« COMME M. Jourdain pour la prose, nous faisons depuis longtemps sans le savoir de la théranostique », expose le Pr Jean-Philippe Vuillez, qui estime que cette approche est la philosophie même de la médecine nucléaire.
« Le terme de théranostique n’est que le réétiquetage d’un concept très corrélé au traitement personnalisé, où l’idée est de privilégier, plutôt qu’un traitement standard, un traitement adapté au patient en fonction de la physiopathologie de sa maladie ». Cela implique de se donner les outils afin d’avoir le profil phénotypique du cancer. Pour cibler une molécule, qu’il s’agisse d’un antigène, d’un récepteur, ou d’un autre type de protéine, il faut en effet tout d’abord vérifier que le patient possède cette molécule et qu’elle est bien fonctionnelle. C’est seulement dans un deuxième temps que l’approche devient thérapeutique.
Dans les cancers de la thyroïde.
« En médecine nucléaire, cela fait maintenant plus de 50 ans que ce concept est appliqué aux cancers différenciés de la thyroïde : après thyroïdectomie totale, qui ne peut en fait n’être que quasi totale, on donne au patient une petite activité d’iode 131. Puis, en fonction de ce premier balayage, le patient reçoit ensuite une activité thérapeutique », rappelle le Pr Vuillez.
Actuellement, c’est cette même approche qui est proposée avec des peptides radiomarqués dans certaines tumeurs endocrines.

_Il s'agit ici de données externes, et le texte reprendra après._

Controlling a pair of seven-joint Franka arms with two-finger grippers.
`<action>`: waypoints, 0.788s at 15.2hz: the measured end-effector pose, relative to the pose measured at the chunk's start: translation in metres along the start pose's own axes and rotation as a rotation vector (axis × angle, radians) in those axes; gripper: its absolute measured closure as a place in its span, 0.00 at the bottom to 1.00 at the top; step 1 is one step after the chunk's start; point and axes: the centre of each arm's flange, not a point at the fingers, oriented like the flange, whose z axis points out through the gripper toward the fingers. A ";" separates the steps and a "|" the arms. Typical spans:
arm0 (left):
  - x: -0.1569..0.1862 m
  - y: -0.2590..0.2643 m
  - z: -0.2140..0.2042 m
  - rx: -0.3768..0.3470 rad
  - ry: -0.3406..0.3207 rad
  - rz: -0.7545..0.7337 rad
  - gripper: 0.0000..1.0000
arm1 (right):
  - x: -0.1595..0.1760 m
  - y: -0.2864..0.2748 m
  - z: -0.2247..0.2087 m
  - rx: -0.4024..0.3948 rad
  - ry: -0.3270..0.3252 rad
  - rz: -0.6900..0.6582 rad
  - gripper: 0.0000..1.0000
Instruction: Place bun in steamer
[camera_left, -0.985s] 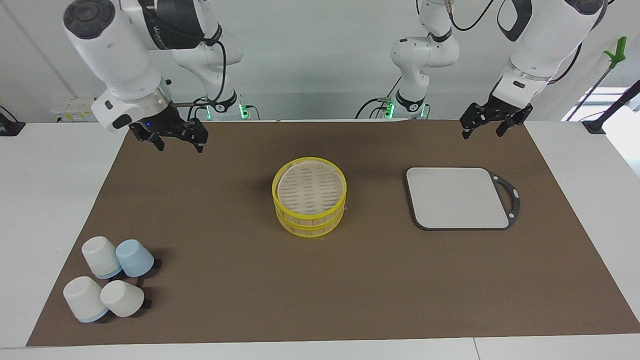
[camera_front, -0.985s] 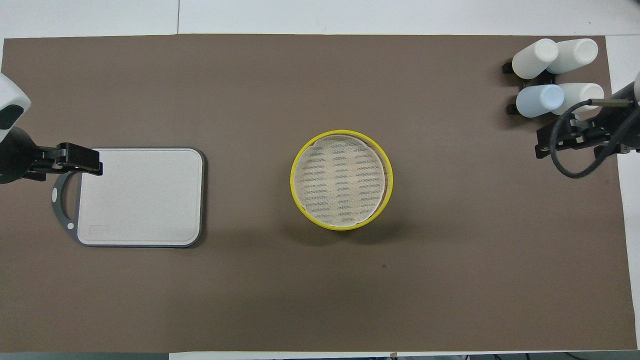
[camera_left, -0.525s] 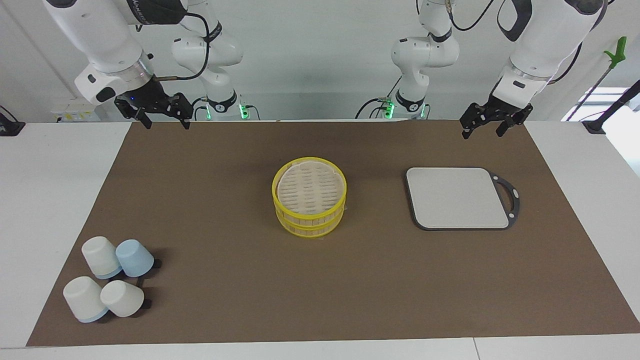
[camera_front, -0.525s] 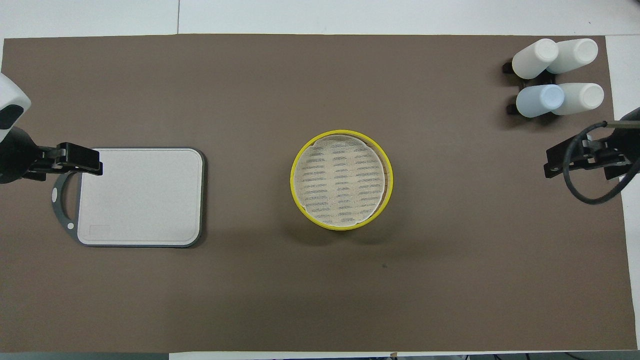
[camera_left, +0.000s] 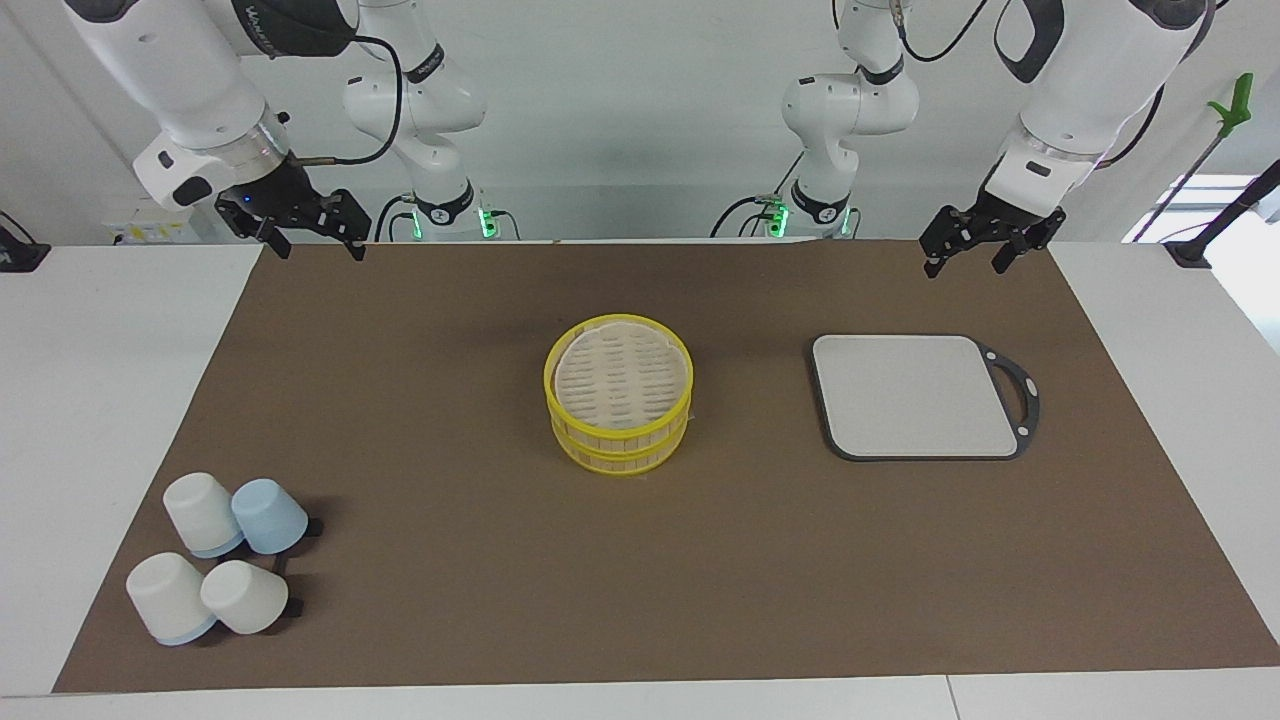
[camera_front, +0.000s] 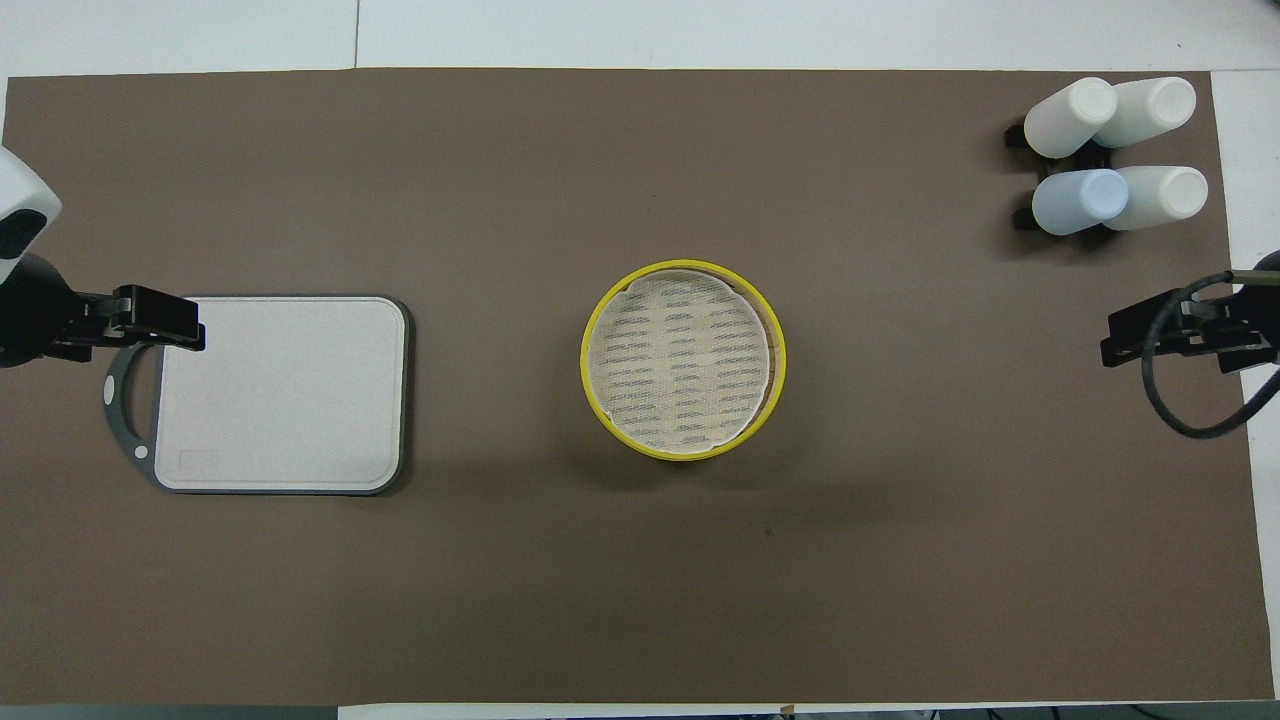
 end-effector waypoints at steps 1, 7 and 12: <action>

Dans ce contexte, la mise en route du traitement par analogue radiomarqué (à l’yttrium 90 ou au lutétium 177) de la somatostatine est conditionnée par la présence de récepteurs de haute affinité, visualisés lors d’une scintigraphie (Ostreoscan).
Dans le lymphome non hodgkinien, le même principe prévaut avec la radioimmunothérapie, développée depuis quelques années : elle se fonde sur le recours à un anticorps monoclonal anti CD 20 marqué à l’yttrium-90 (Zevalin).
De nouveaux isotopes.
Dans un avenir proche, on attend beaucoup des explorations par TEP après marquage d’un anticorps à l’iode 124, émetteur de positons dont la période est bien adaptée à la cinétique sanguine des anticorps.
Le recours à de nouveaux isotopes, tels que l’iode 124, mais aussi les cuivres 64 et 67, ouvre des perspectives intéressantes : le Cu 64 est émetteur de positons, tandis que le Cu 67 a des applications thérapeutiques, l’intérêt étant d’avoir deux molécules chimiquement identiques.
Prédire l’efficacité thérapeutique.
« On peut imaginer diagnostiquer et traiter avec le même agent dans certaines pathologies, mais aussi, dans d’autres types de tumeurs, coupler diagnostic et traitement avec des agents différents, l’objectif étant alors de prédire l’efficacité d’une thérapie ciblée », explique le Pr Vuillez. Ainsi, dans les GIST, l’inhibition de la protéine C-KIT par l’imatinib (Glivec) se traduit par une extinction de la scintigraphie au FDG.
Toujours du domaine de la recherche, l’imagerie moléculaire suscite de nombreux espoirs, avec, à l’extrême, l’imagerie des gènes rapporteurs appliquée à la thérapie génique. « Dans ce contexte nous disposons des outils, mais pas encore des applications ».
Bien sûr, la théranostique déborde largement le cadre de la médecine nucléaire : en témoigne la démonstration, à l’Institut Gustave Roussy, de la place de l’échographie de contraste dans l’évaluation précoce des traitements antiangiogéniques, qui permet de visualiser les modifications de perfusion de la tumeur.
D’après un entretien avec le Pr Jean-Philippe Vuillez, Clinique universitaire de médecine nucléaire, CHU, Grenoble.